• WORK ORDER
Give all of the data below again exactly, and drop the images.

• SUPPLIED MATERIAL

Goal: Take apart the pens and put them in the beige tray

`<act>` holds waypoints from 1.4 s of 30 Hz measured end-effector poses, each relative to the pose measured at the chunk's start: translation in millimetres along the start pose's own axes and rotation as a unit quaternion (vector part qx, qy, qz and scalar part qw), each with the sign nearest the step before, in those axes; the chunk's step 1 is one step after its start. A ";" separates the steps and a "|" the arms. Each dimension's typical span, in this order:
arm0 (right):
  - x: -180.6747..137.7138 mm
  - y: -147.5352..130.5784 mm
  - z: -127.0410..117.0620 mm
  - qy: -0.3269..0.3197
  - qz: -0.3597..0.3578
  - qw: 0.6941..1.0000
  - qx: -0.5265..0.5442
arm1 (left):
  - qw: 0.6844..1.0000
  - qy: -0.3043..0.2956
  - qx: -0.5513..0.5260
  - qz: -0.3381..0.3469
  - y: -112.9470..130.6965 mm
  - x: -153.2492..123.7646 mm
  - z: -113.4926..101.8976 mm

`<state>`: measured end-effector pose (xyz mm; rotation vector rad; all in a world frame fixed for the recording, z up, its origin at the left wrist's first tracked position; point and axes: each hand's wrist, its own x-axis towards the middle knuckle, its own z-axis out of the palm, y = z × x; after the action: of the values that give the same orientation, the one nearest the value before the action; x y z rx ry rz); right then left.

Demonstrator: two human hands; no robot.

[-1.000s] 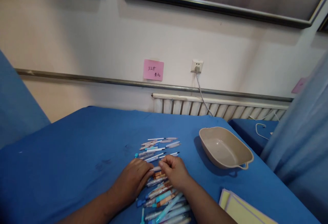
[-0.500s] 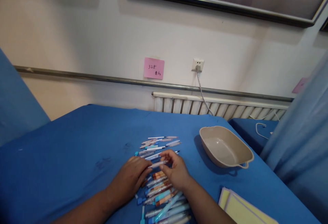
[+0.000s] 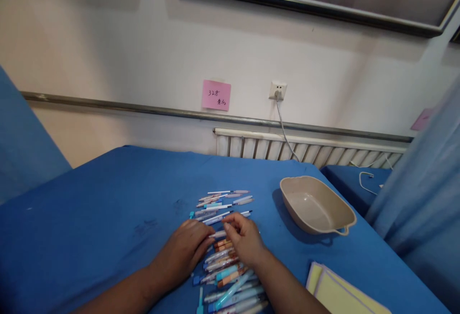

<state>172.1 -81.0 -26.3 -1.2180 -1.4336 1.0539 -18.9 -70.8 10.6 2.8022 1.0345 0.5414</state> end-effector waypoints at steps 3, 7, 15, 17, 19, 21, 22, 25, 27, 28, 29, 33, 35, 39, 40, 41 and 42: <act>-1.4 -0.9 -0.5 0.025 -0.031 0.999 -0.002 | 1.000 -0.002 -0.002 -0.006 -0.6 0.5 -0.6; 0.3 -1.4 -2.9 0.050 -0.046 0.997 0.041 | 1.000 0.000 -0.006 -0.012 -1.1 0.0 -1.3; 0.6 2.3 0.6 0.045 -0.038 0.998 0.026 | 1.000 0.016 -0.018 -0.004 -0.2 0.1 -2.4; 0.6 1.0 -0.7 0.064 -0.051 0.996 0.038 | 1.000 0.018 -0.020 -0.009 -0.6 0.4 -2.5; 0.9 -0.2 -1.7 0.052 -0.036 0.997 0.041 | 1.000 0.019 -0.018 -0.011 -0.4 0.3 -2.6; 1.0 -0.9 -1.5 0.014 -0.010 0.999 0.029 | 1.000 0.017 -0.013 -0.010 0.0 -0.1 -2.7; 1.0 -1.0 -1.3 -0.003 -0.002 1.000 0.019 | 1.000 0.016 -0.011 -0.009 0.1 -0.2 -2.8; 1.0 -1.0 -1.9 0.013 -0.009 1.000 -0.002 | 1.000 0.017 -0.011 -0.013 -1.0 0.0 -2.8; 1.6 -0.7 -4.0 0.055 -0.015 0.998 0.016 | 0.999 0.025 -0.013 -0.020 -2.9 0.4 -2.5; 2.1 -0.5 -5.1 0.065 -0.013 0.997 0.032 | 0.999 0.028 -0.013 -0.023 -3.9 0.6 -2.3; 2.6 -0.3 -6.2 0.068 -0.008 0.997 0.047 | 0.999 0.031 -0.013 -0.025 -5.0 0.7 -2.2; 4.0 -0.7 -9.3 0.084 0.000 0.994 0.067 | 0.999 0.027 -0.015 -0.028 -8.7 1.3 -1.7; 4.3 -1.4 -12.0 0.119 0.001 0.991 0.056 | 0.999 0.029 -0.018 -0.033 -11.0 1.9 -1.0; 5.1 -1.1 -20.8 0.193 0.001 0.981 0.006 | 0.998 0.013 -0.020 -0.055 -15.7 2.9 2.6; 5.6 -0.4 -22.4 0.203 0.002 0.979 -0.003 | 0.998 0.004 -0.023 -0.059 -16.2 2.9 3.8; 6.0 0.4 -23.2 0.206 0.003 0.978 -0.008 | 0.998 0.002 -0.028 -0.062 -16.3 2.8 4.9; 6.4 1.3 -23.0 0.201 0.006 0.980 -0.011 | 0.997 0.009 -0.036 -0.063 -16.0 2.6 5.8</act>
<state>194.6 -73.7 -22.5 -1.3658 -1.1270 0.7460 -24.7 -56.7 2.4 2.6522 1.1622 0.5790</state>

• RESPONSE AREA
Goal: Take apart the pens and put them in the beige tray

`<act>` holds waypoints from 1.4 s of 30 Hz measured end-effector poses, each relative to the pose measured at the chunk's start: translation in millimetres along the start pose's own axes and rotation as a unit quaternion (vector part qx, qy, qz and scalar part qw), each with the sign nearest the step before, in those axes; the chunk's step 1 is one step after its start. A ";" separates the steps and a "|" the arms. Each dimension's typical span, in this order:
arm0 (right):
  - x: -180.6747..137.7138 mm
  - y: -147.5352..130.5784 mm
  - z: -127.0410..117.0620 mm
  - qy: -0.3269..0.3197
  - qz: -0.3597..0.3578
  - qw: 0.6941..1.0000
  - qx: -0.5265..0.5442
arm1 (left):
  - qw: 0.6844..1.0000
  - qy: -0.3043..0.2956
  - qx: -0.5513..0.5260
  - qz: -0.3381..0.3469
  - y: -112.9470..130.6965 mm
  - x: -153.2492..123.7646 mm
  - z: -113.4926..101.8976 mm

`<state>`: measured end-effector pose (xyz mm; rotation vector rad; all in a world frame fixed for the recording, z up, its origin at the left wrist's first tracked position; point and axes: each hand's wrist, its own x-axis towards the middle knuckle, its own z-axis out of the palm, y = z × x; after the action: of the values that give the same orientation, the one nearest the value before the action; x y z rx ry rz); right then left.

Demonstrator: two human hands; no robot.

[-1.000s] 
[-0.500s] 
[+0.000s] 

<state>172.1 -81.0 -26.3 -1.2180 -1.4336 1.0539 -18.9 -70.8 10.6 2.8022 1.0345 0.5414</state> end-effector waypoints at steps 3, 7, 15, 17, 19, 21, 22, 25, 27, 28, 29, 33, 35, 39, 40, 41 and 42: <act>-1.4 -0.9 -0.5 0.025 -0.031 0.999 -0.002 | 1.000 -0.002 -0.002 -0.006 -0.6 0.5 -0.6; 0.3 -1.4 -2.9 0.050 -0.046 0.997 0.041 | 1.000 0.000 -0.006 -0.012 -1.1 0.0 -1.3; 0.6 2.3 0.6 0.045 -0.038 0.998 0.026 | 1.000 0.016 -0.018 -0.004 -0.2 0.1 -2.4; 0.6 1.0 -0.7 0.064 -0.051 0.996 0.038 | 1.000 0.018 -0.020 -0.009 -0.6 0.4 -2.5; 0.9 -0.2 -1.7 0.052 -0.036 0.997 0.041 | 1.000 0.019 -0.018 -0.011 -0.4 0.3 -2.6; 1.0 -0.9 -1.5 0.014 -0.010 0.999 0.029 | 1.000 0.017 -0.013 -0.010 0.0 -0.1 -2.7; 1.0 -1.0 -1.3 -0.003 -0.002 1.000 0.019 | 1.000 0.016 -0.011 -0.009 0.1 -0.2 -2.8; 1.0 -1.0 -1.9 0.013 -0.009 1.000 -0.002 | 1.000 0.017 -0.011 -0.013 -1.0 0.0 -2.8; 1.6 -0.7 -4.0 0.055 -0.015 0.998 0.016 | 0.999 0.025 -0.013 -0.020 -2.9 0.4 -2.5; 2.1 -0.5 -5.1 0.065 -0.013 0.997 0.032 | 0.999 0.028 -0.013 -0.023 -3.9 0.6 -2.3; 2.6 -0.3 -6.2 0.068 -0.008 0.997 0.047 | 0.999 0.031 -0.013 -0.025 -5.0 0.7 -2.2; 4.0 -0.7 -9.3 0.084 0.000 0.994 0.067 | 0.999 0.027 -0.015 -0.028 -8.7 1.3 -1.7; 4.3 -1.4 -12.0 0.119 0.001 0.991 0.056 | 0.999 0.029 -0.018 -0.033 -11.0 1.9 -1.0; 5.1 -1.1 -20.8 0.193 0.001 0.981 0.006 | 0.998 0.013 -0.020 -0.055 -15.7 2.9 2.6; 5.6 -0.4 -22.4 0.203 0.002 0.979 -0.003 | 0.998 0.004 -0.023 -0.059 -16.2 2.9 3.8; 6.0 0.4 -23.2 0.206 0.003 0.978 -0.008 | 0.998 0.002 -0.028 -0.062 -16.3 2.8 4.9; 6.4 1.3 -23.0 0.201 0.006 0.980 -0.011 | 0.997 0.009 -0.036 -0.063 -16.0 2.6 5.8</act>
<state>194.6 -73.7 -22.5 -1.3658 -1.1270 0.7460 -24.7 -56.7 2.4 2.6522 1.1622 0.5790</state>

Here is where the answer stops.